Фургон мчался на предельной скорости, тяжело подпрыгивая на ухабистой дороге, заключенные молчали, прижавшись друг к другу: в тесноте нельзя было даже шевельнуть рукой. Вдруг остановка, громкая перебранка с немецким патрулем. Объезд. Снова остановка — и дверца фургона распахнулась настежь. Кто-то негромко сказал по-гречески:

— Десять человек — выходи!

Никос был в числе первых. Кто-то незнакомый подошел к нему, заглянул в лицо, удовлетворенно хмыкнул. Мотор взревел, и фургон укатил в темноту. Десять заключенных, растерянно озираясь, стояли в узкой темной улице.

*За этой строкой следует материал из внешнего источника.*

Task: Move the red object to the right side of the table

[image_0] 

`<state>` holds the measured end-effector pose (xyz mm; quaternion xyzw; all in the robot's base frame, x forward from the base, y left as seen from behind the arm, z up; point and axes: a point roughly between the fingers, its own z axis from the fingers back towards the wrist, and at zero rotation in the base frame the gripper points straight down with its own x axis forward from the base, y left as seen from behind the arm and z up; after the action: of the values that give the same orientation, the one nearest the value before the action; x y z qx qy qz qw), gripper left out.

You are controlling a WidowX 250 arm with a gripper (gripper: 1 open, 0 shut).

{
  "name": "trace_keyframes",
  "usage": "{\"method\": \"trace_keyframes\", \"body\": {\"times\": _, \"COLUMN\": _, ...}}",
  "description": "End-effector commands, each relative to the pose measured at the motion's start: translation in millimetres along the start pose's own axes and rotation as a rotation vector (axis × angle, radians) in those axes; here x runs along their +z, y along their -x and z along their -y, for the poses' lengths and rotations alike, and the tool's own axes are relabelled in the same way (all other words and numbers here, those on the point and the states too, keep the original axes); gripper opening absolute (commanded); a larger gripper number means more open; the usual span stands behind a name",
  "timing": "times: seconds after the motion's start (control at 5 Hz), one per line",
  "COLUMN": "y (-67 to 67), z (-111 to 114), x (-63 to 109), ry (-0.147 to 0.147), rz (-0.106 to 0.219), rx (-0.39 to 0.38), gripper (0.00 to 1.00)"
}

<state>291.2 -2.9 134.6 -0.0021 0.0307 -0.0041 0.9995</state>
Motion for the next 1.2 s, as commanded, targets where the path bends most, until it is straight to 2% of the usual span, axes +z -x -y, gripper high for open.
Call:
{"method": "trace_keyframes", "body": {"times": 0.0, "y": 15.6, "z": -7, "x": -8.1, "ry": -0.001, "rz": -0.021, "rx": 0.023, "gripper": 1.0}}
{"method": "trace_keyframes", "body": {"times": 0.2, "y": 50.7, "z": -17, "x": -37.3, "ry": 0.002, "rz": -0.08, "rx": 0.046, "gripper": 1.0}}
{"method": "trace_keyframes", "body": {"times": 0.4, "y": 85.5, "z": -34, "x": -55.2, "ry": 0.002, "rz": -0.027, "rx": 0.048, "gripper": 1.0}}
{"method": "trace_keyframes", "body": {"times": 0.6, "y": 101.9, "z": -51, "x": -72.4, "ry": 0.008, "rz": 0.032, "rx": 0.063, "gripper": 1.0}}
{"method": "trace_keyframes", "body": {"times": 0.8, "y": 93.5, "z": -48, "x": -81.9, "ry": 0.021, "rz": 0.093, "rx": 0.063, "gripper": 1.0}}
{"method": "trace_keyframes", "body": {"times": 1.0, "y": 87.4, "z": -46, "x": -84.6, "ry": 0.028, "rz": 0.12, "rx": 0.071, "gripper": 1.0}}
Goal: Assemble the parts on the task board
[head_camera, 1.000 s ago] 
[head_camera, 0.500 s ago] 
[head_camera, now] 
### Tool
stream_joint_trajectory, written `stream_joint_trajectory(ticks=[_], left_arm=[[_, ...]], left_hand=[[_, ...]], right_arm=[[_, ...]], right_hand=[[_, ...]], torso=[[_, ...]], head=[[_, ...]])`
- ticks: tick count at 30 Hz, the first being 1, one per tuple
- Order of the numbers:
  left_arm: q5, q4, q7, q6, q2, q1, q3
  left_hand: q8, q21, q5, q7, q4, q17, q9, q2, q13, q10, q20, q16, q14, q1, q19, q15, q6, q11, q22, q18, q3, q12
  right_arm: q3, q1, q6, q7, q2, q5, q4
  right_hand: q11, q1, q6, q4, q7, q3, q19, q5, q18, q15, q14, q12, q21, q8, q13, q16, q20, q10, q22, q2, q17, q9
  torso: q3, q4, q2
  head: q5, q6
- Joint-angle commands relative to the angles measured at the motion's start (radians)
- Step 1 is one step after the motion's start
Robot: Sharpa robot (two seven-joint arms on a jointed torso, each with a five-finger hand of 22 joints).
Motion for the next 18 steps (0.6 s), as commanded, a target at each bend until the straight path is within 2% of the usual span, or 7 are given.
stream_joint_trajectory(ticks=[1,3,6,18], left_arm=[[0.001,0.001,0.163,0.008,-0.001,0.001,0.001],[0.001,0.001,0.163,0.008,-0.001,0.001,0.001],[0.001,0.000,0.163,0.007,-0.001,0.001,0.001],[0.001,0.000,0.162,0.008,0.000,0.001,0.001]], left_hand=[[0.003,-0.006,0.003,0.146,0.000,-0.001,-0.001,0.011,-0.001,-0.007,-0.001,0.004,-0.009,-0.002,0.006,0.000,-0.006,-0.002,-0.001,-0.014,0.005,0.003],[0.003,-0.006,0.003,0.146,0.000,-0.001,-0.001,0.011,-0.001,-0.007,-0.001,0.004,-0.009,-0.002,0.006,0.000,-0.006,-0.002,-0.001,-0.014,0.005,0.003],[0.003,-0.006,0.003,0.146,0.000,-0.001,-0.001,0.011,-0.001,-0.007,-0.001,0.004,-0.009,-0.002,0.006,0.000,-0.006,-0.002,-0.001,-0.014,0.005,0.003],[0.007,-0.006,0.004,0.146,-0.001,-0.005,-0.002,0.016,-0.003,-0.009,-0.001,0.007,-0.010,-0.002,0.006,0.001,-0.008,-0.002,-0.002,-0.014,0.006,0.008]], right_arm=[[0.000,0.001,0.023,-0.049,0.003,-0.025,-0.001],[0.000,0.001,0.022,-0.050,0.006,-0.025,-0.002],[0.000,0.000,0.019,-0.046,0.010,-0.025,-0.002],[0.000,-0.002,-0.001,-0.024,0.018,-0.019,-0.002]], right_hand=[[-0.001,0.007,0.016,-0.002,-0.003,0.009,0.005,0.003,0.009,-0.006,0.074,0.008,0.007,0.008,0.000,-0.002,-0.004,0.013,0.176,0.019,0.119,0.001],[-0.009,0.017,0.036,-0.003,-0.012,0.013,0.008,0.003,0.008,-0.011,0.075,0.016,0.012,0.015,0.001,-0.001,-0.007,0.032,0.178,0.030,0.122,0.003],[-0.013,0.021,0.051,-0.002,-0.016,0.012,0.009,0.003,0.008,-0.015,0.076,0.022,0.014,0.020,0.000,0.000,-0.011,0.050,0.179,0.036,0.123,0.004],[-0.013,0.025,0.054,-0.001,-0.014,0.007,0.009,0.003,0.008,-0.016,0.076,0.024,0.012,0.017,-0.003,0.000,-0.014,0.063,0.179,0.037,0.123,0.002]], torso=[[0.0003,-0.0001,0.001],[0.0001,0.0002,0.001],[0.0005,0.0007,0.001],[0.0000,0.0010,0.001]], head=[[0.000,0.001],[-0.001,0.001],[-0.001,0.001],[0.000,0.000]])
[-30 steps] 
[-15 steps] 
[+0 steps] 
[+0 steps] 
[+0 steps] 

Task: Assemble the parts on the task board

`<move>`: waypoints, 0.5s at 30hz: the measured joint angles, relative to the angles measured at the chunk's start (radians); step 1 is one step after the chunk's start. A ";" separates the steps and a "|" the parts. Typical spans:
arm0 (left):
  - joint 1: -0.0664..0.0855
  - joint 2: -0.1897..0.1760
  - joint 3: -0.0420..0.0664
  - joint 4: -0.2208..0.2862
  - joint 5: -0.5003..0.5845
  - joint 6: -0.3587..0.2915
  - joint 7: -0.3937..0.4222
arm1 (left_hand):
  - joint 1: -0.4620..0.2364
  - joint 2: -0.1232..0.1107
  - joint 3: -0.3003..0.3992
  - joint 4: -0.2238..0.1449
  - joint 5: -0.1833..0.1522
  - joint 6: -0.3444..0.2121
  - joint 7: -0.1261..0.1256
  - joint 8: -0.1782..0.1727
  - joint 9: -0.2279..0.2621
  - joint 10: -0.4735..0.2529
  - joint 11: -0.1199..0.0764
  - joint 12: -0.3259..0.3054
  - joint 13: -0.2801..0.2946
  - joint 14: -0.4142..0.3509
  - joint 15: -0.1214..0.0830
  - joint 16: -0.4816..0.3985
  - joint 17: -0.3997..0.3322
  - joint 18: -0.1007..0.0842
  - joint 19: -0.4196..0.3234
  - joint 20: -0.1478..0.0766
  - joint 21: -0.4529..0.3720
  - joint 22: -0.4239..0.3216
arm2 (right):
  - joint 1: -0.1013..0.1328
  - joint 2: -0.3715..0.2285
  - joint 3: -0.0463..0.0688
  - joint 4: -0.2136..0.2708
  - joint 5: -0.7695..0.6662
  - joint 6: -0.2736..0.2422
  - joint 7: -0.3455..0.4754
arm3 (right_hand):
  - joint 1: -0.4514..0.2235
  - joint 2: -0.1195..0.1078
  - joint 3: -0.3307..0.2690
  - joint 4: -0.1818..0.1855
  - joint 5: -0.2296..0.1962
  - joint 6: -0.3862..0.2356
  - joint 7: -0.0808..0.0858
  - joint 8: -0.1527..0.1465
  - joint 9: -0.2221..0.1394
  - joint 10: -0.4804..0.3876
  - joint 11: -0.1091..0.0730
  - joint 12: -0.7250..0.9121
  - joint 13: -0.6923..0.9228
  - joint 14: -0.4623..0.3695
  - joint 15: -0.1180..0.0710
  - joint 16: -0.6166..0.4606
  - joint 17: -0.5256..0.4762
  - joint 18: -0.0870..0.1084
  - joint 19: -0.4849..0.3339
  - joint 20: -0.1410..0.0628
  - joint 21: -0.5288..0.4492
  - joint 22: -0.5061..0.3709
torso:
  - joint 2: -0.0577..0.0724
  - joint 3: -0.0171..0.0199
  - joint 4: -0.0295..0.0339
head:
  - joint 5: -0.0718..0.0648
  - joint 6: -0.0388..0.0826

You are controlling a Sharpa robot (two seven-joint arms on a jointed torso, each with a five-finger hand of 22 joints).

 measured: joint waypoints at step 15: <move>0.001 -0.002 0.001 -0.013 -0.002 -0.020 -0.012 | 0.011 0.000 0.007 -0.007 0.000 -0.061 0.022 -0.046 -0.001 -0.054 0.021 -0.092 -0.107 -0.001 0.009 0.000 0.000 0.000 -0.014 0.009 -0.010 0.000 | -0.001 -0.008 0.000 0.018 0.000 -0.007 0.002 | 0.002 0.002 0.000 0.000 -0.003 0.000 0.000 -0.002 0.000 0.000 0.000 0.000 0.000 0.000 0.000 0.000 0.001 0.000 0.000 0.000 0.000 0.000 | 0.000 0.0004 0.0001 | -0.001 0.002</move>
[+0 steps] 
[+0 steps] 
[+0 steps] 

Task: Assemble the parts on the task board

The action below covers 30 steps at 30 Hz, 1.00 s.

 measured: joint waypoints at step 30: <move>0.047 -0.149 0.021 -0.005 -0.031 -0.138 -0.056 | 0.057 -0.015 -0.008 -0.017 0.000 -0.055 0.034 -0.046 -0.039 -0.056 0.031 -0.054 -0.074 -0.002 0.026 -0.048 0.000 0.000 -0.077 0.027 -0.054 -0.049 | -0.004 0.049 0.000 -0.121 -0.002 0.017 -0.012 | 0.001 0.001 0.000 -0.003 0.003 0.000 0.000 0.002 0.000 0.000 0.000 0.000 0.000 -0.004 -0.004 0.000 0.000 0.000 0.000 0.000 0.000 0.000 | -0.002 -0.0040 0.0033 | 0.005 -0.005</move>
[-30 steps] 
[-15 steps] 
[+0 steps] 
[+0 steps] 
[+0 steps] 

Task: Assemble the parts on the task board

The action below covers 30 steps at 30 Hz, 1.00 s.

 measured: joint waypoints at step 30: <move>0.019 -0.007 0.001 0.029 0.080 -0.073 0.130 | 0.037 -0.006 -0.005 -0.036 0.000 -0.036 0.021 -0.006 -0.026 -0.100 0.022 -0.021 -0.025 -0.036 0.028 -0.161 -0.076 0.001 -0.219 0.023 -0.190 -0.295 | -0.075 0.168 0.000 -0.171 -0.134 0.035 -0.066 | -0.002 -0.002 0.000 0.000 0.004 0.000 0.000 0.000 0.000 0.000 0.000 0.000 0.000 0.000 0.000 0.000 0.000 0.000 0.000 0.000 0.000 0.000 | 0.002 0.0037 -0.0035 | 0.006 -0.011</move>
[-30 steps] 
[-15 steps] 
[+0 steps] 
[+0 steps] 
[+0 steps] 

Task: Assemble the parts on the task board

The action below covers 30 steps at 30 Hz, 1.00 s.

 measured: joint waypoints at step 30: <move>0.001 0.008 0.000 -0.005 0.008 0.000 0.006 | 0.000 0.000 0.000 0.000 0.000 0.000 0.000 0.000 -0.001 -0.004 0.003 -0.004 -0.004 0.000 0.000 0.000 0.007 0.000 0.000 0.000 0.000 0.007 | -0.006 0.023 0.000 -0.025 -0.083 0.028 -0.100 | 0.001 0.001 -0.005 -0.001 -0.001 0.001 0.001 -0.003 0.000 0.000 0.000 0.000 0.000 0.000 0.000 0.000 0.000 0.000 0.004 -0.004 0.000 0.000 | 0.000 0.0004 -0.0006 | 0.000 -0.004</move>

— Товарищи, вы на свободе, — быстро проговорил незнакомец. Кто-то ахнул. — Тихо! Быстро разойтись, куда вам укажут. Акронавплиоты среди вас есть?

— Есть, — тихо сказал Никос.

— Да, я знаю тебя, товарищ Белояннис. Еще кто?

Так Никос познакомился со Спиросом Эритриадисом, пирейским учителем, опытным подпольщиком, коммунистом.

Оказалось, что до войны оба они работали бок о бок — даже выступали однажды на одном и том же митинге, но вот встретиться лицом к лицу довелось впервые.

— Ищем акронавплиотов, — сказал Спирос, обняв Никоса. — Собираем своих людей.

— Есть у меня некоторые частные замечания, — с улыбкой сказал Никос. — Лицо у офицера, как бы тебе сказать, не совсем арийское. Сегодня прошло, в другой раз может и не пройти. Земляк мой, что ли?